0XEF13,表示芯片型号为W25Q80
0XEF14,表示芯片型号为W25Q16
0XEF15,表示芯片型号为W25Q32
0XEF16,表示芯片型号为W25Q64
0XEF17,表示芯片型号为W25Q128
演示效果
开机会打印W25Q128的ID,ID为0XEF17,实际如下所示。
并且之前保存的数据也正确读取出来了。
定义数组DataBuff,其中DataBuff[0]表示写入扇区, DataBuff[1]表示写入位置,剩下的为写入数据,同时以0xff结尾。

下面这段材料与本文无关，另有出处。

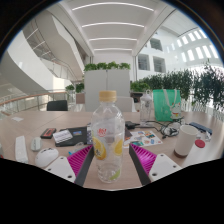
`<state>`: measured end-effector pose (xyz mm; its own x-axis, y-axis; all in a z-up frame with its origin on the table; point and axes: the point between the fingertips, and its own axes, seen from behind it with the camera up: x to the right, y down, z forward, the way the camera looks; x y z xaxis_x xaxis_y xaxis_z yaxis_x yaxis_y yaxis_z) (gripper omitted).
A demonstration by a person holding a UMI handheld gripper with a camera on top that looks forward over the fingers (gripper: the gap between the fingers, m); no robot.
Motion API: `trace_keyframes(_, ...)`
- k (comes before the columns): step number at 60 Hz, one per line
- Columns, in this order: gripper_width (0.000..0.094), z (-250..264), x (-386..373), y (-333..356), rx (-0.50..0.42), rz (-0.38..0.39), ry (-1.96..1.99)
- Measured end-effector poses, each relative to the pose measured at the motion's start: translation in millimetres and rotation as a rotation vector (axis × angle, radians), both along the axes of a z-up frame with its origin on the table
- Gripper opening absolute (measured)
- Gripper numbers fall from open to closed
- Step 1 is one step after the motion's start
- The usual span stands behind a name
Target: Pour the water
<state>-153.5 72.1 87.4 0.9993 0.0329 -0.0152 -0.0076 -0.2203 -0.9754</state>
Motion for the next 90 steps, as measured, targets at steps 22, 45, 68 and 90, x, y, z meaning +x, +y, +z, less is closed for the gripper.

分别输入数据 01 02 01 02 03 04 ff与02 20 aa bb cc dd ff
W25Qx.c
/*
* W25Qx.c
*
* Created on: 2021年11月25日
* Author: leovo
*/
/*********************************************************************************************************
*
* File : ws_W25Qx.c
* Hardware Environment:
* Build Environment : RealView MDK-ARM Version: 4.20
* Version : V1.0
* By :
*
* (c) Copyright 2005-2011, WaveShare
* http://www.waveshare.net
* All Rights Reserved
*
*********************************************************************************************************/
#include "W25Qx.h"
#include "stdlib.h"
//#include "delay.h"
#include "hal_data.h"
extern fsp_err_t err ;
extern volatile bool g_transfer_complete ;
/**
* @brief Initializes the W25Q128FV interface.
* @retval None
*/
uint8_t BSP_W25Qx_Init(void)
{
/* Reset W25Qxxx */
BSP_W25Qx_Reset();
return BSP_W25Qx_GetStatus();
}
/**
* @brief This function reset the W25Qx.
* @retval None
*/
static void BSP_W25Qx_Reset(void)
{
uint8_t cmd[2] = {RESET_ENABLE_CMD,RESET_MEMORY_CMD};
W25Qx_Enable();
/* Send the reset command */
// HAL_SPI_Transmit(&hspi1, cmd, 2, W25Qx_TIMEOUT_VALUE);
g_transfer_complete = false;
err = R_SPI_Write(&g_spi0_ctrl, cmd, 2, SPI_BIT_WIDTH_8_BITS);
assert(FSP_SUCCESS == err);
/* Wait for SPI_EVENT_TRANSFER_COMPLETE callback event. */
while ( g_transfer_complete==false)
{
;
}
W25Qx_Disable();
}
/**
* @brief Reads current status of the W25Q128FV.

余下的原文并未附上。